**** DATASET EXTRACT ****
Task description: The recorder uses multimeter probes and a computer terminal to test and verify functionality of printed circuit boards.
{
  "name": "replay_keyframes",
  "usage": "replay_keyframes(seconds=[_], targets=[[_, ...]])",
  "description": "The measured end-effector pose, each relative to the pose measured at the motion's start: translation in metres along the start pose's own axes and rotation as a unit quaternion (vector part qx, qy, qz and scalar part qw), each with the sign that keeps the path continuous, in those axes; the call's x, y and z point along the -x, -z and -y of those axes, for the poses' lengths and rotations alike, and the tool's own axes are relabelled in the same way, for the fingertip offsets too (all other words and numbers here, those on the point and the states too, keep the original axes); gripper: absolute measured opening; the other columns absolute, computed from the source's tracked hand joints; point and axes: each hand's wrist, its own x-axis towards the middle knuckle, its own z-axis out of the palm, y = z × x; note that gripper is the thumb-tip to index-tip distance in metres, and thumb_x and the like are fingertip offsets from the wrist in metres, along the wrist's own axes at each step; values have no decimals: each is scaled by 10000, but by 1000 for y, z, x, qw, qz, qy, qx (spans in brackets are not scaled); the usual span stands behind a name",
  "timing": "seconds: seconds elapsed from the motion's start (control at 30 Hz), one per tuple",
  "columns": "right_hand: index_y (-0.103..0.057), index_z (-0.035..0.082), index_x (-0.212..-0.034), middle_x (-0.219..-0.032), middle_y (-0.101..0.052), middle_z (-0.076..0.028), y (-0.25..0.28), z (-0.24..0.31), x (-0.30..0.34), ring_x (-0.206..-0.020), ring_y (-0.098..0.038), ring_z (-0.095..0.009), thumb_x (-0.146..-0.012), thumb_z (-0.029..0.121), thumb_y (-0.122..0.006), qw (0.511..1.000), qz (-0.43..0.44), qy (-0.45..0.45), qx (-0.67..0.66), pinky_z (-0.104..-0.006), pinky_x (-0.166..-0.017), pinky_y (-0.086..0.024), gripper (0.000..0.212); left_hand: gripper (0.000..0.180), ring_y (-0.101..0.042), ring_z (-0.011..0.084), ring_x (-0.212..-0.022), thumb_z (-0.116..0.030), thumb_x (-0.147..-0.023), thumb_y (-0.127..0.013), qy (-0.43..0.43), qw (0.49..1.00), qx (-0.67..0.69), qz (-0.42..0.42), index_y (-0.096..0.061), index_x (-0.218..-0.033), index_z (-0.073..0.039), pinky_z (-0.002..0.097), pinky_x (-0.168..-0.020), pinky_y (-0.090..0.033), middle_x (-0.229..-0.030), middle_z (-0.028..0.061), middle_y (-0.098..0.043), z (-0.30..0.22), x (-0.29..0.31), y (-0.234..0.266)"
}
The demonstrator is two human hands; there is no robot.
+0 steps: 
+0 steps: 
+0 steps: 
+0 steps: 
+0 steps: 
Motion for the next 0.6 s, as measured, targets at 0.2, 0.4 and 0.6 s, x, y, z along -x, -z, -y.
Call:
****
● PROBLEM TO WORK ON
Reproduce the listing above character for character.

● TASK RESULT
Task description: The recorder uses multimeter probes and a computer terminal to test and verify functionality of printed circuit boards.
{
  "name": "replay_keyframes",
  "usage": "replay_keyframes(seconds=[_], targets=[[_, ...]])",
  "description": "The measured end-effector pose, each relative to the pose measured at the motion's start: translation in metres along the start pose's own axes and rotation as a unit quaternion (vector part qx, qy, qz and scalar part qw), each with the sign that keeps the path continuous, in those axes; the call's x, y and z point along the -x, -z and -y of those axes, for the poses' lengths and rotations alike, and the tool's own axes are relabelled in the same way, for the fingertip offsets too (all other words and numbers here, those on the point and the states too, keep the original axes); gripper: absolute measured opening; the other columns absolute, computed from the source's tracked hand joints; point and axes: each hand's wrist, its own x-axis towards the middle knuckle, its own z-axis out of the palm, y = z × x; note that gripper is the thumb-tip to index-tip distance in metres, and thumb_x and the like are fingertip offsets from the wrist in metres, along the wrist's own axes at each step; values have no decimals: each is scaled by 10000, but by 1000 for y, z, x, qw, qz, qy, qx (spans in brackets are not scaled); the usual span stands behind a name",
  "timing": "seconds: seconds elapsed from the motion's start (control at 30 Hz), one per tuple",
  "columns": "right_hand: index_y (-0.103..0.057), index_z (-0.035..0.082), index_x (-0.212..-0.034), middle_x (-0.219..-0.032), middle_y (-0.101..0.052), middle_z (-0.076..0.028), y (-0.25..0.28), z (-0.24..0.31), x (-0.30..0.34), ring_x (-0.206..-0.020), ring_y (-0.098..0.038), ring_z (-0.095..0.009), thumb_x (-0.146..-0.012), thumb_z (-0.029..0.121), thumb_y (-0.122..0.006), qw (0.511..1.000), qz (-0.43..0.44), qy (-0.45..0.45), qx (-0.67..0.66), pinky_z (-0.104..-0.006), pinky_x (-0.166..-0.017), pinky_y (-0.086..0.024), gripper (0.000..0.212); left_hand: gripper (0.000..0.180), ring_y (-0.101..0.042), ring_z (-0.011..0.084), ring_x (-0.212..-0.022), thumb_z (-0.116..0.030), thumb_x (-0.147..-0.023), thumb_y (-0.127..0.013), qy (-0.43..0.43), qw (0.49..1.00), qx (-0.67..0.69), qz (-0.42..0.42), index_y (-0.096..0.061), index_x (-0.218..-0.033), index_z (-0.073..0.039), pinky_z (-0.002..0.097), pinky_x (-0.168..-0.020), pinky_y (-0.090..0.033), middle_x (-0.229..-0.030), middle_z (-0.028..0.061), middle_y (-0.098..0.043), z (-0.30..0.22), x (-0.29..0.31), y (-0.234..0.266)"
}
The demonstrator is two human hands; there is no robot.
+0 steps: 
+0 steps: 
+0 steps: 
+0 steps: 
+0 steps: 
Motion for the next 0.6 s, as measured, targets at 0.2, 0.4 and 0.6 s, x, y, z along -x, -z, -y.
Call:

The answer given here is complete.